In Mingo County Magistrate Court on Friday, 29-year-old Timothy Kennedy, of Matewan, waived his right to a preliminary hearing. The first-degree murder case now goes to a grand jury, which will decide if there’s enough evidence to indict Kennedy. A special grand jury could be called to consider the case.

Police say Kennedy shot and killed State Police Sgt. Cory Maynard, who was responding to a shots fired call, in an ambush-type setting one week ago. 

Kennedy, who fled the scene on foot, was arrested just before 11 p.m. on Friday, June 2, after a seven-hour manhunt. Police say he was found in a stolen vehicle.

Mingo County Prosecutor Duke Jewell said he’ll now proceed – in what he calls a very complex murder case – to make a fully informed Grand Jury indictment presentation. 

“In real time, a week ago today, when these horrific events were happening, the State Police’s top priority was, of course, public safety,” Jewell said. “It’s a first degree murder charge. The amount of evidence that’s going to be reviewed, analyzed, and some of it submitted for forensic testing, that’s going to take time and increase the complexity.” 

Court records show that Kennedy previously had a sexual assault against a minor charge dropped and had been found trespassing in a closed coal mine with evidence of copper removal. He had been shot at while fleeing from police as well.

Kennedy is also the suspect in the last Friday afternoon shooting of 39-year-old Benjamin Baldwin, 39, of Matewan who remains in a Charleston hospital in serious but stable condition. Police have said to expect more charges against Kennedy. 

Jewell said all charges beyond the first-degree murder charge will be addressed after the evidence is fully analyzed. 

Kennedy was returned to the Southwestern Regional Jail where he’s being held without bond. Jewell said in first-degree murder cases, bond is discretionary.

“There’s no bond,” Jewell said. “That allows the public to be protected. We don’t have to worry about any future crimes and the state police can focus on the investigation.”

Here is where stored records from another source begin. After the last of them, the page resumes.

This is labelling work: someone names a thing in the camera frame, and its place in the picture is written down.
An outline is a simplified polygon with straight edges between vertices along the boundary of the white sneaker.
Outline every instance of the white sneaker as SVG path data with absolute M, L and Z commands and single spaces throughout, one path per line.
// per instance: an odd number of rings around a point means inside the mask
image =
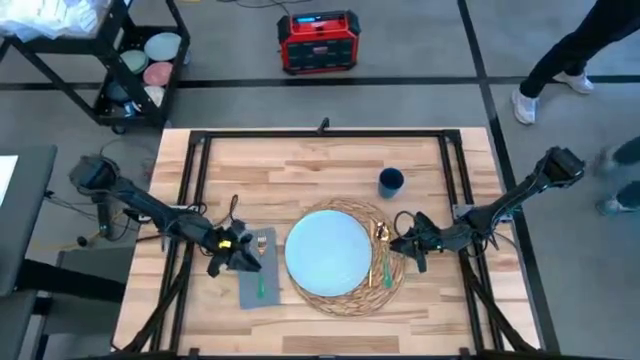
M 521 124 L 533 125 L 536 123 L 536 108 L 538 98 L 529 98 L 520 93 L 520 89 L 513 90 L 511 94 L 513 113 Z
M 593 91 L 593 83 L 587 78 L 586 73 L 578 76 L 567 75 L 564 71 L 553 77 L 553 80 L 569 85 L 575 92 L 588 95 Z

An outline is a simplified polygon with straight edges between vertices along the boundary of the fork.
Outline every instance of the fork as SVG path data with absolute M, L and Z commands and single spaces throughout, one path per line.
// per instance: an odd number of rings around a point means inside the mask
M 267 237 L 266 236 L 258 236 L 258 254 L 260 255 L 260 260 L 262 260 L 262 255 L 267 251 Z M 264 277 L 262 276 L 262 270 L 258 273 L 258 298 L 262 299 L 264 297 L 265 287 L 264 287 Z

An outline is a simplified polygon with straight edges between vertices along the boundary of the black pants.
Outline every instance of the black pants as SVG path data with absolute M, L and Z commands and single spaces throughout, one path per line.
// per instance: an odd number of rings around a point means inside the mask
M 618 148 L 613 153 L 613 160 L 623 166 L 640 163 L 640 136 Z M 640 208 L 640 181 L 634 181 L 622 188 L 616 198 L 624 207 Z
M 600 50 L 639 28 L 639 0 L 598 0 L 580 26 L 555 44 L 536 64 L 520 84 L 520 92 L 526 97 L 537 98 L 555 75 L 563 71 L 573 76 L 582 74 L 587 61 Z

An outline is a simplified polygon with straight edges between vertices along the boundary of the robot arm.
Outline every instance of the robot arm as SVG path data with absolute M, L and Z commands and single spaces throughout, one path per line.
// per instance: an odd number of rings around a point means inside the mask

Maynard was killed just two days before the Patrol Officer Cassie Marie Johnson Act, Senate Bill 490, became effective 90 days from passage. Named for slain Charleston Police Officer Cassie Johnson, the law  establishes the criminal penalty for killing a law enforcement officer, or any first responder, as life imprisonment with parole eligibility after service of 15 years. The law effectively takes away the premeditated burden of proof. Jewell said the law was likely not applicable here. 

“I have not reviewed the final print version of that but I can’t imagine it would be retroactive,” he said. “That’s the law as it existed at the time the crimes were committed. That’s the law applicable to the case.”   

Two of Maynard’s many close friends, Jimmy Copley and Shawn Marcum, who attended Maynard’s Memorial Service Wednesday, sat motionless in the courtroom. Marcum said he struggled to think about what might constitute justice in this case. 

“There’s just too many emotions right now to know what would even be considered justice for this process,” he said.

Jewell said the first-degree murder case against Kennedy could be ready for grand jury presentation as early as September, but qualified that statement, saying sometime between September and January.